Sauf que voilà, il m’a fallu m’éclipser, laissant les chopes tourner, quittant le Strawberry and LVEB festival en pleine cueillette de nouvelles frimousses qui comptaient bien rattraper leur retard en mousse.


Ainsi, mes premiers autocollants « La vie est Belle » en poche, je ressentis l’envie de crier ma joie de vivre au monde entier.


Sur le court chemin qui me menait à mon fidèle destrier, je fus la victime d’une crise de stickage incontrôlée. Le premier objet qui eut mes faveurs fut un distributeur. Des préservatifs, logique pour mon comportement si hâtif. Après tout, si la vita è bella , protégeons-là !

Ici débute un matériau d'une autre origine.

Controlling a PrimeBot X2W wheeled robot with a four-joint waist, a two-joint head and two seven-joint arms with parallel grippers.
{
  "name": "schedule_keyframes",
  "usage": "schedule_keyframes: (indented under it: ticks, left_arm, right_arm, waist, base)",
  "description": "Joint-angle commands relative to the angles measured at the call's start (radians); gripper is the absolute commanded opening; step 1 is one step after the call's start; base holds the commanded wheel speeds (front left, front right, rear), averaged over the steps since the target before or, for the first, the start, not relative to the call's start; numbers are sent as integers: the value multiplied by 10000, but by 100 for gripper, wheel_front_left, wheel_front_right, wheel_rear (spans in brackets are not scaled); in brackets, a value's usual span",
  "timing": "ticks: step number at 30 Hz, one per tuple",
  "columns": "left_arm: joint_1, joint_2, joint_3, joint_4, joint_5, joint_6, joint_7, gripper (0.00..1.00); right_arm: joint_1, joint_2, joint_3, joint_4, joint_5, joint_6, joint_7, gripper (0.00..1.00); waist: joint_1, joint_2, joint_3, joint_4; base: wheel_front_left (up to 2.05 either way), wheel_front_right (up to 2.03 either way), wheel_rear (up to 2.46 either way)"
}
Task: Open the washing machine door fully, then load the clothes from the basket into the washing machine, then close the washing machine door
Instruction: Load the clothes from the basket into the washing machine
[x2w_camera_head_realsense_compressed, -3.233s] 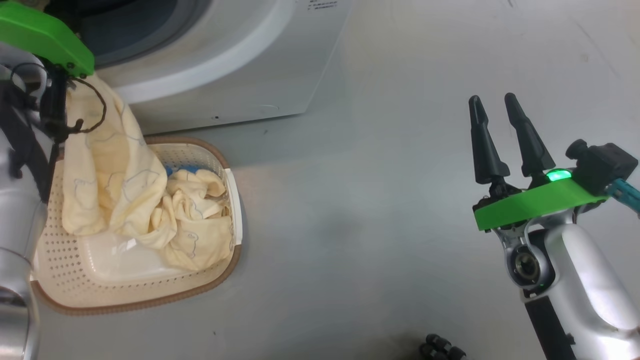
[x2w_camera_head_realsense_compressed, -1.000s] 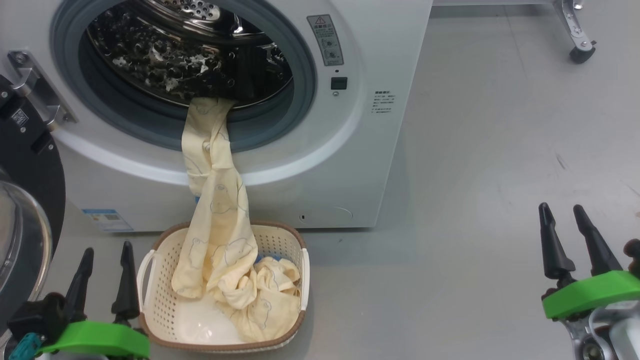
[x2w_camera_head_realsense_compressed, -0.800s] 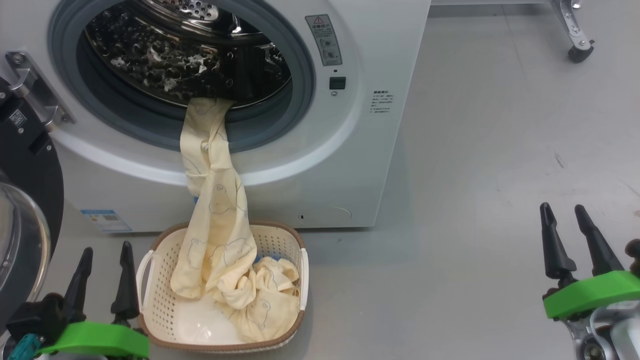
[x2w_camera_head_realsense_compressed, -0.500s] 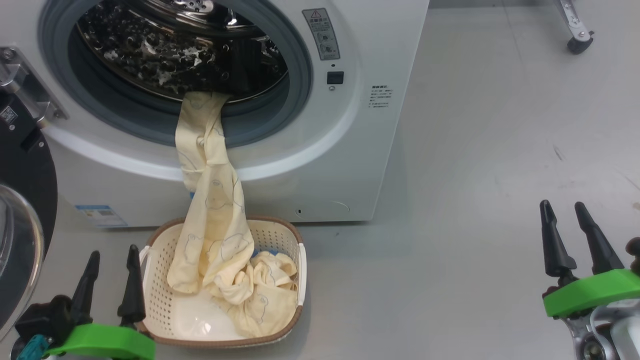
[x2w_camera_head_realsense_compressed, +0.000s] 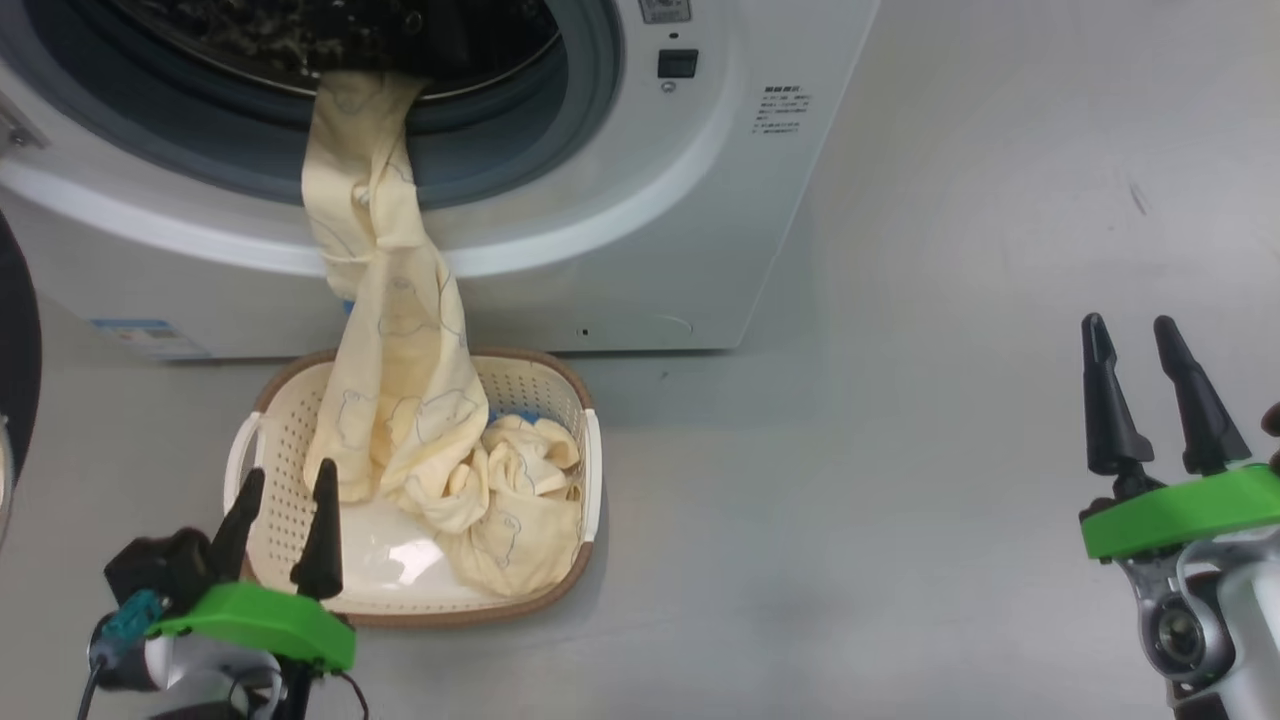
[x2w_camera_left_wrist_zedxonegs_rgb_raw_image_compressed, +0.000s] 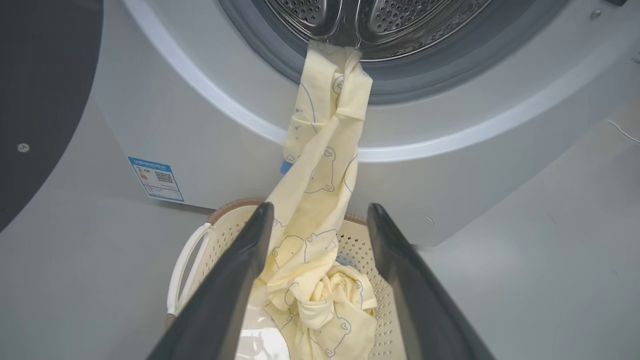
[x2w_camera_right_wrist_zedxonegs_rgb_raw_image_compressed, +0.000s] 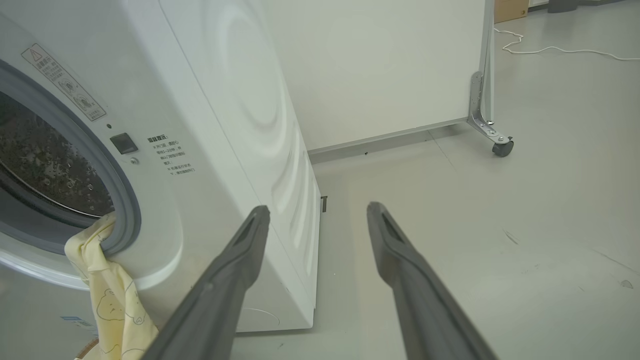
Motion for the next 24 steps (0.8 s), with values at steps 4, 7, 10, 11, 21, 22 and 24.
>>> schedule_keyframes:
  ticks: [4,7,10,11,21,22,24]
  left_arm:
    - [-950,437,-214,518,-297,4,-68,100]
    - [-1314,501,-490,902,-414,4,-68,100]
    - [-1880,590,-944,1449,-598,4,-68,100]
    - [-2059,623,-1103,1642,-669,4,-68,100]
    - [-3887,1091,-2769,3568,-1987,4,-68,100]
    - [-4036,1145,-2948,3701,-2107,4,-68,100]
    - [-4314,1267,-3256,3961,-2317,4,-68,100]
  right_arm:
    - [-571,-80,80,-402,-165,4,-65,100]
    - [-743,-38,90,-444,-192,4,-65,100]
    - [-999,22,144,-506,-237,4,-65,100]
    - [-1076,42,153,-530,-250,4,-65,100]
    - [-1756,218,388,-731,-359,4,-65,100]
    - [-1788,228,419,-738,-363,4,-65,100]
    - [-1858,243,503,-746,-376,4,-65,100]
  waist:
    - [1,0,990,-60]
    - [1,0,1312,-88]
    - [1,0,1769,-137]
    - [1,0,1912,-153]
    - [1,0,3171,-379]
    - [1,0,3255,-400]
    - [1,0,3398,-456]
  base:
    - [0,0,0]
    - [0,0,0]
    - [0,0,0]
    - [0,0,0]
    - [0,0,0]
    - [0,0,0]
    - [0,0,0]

Mais je ne pu m’arrêter sur ma lancée, il me fallait une autre idée. C’est elle qui me rattrapa, telle un banc de piranhas. Je les aperçu dans mon rétro, trop tard pour les griller au poteau.
Je me retrouvais bloquée au milieu de la randonnée roller hebdomadaire.


L’heure tournait, les rollers roulaient. L’un d’entre eux s’arrêta près de moi, pour me remercier de patienter. Zen, ressentant encore les effets euphorisants de mon nouveau traitement, je décidais de récidiver.
Une petite tape dans le dos plus tard, notre homme arborait fièrement un sticker, un poisson d’avril pas comme les autres, qui laissa à mes pensées le soin d’imaginer la vie d’une petite phrase anonyme pas si anodine.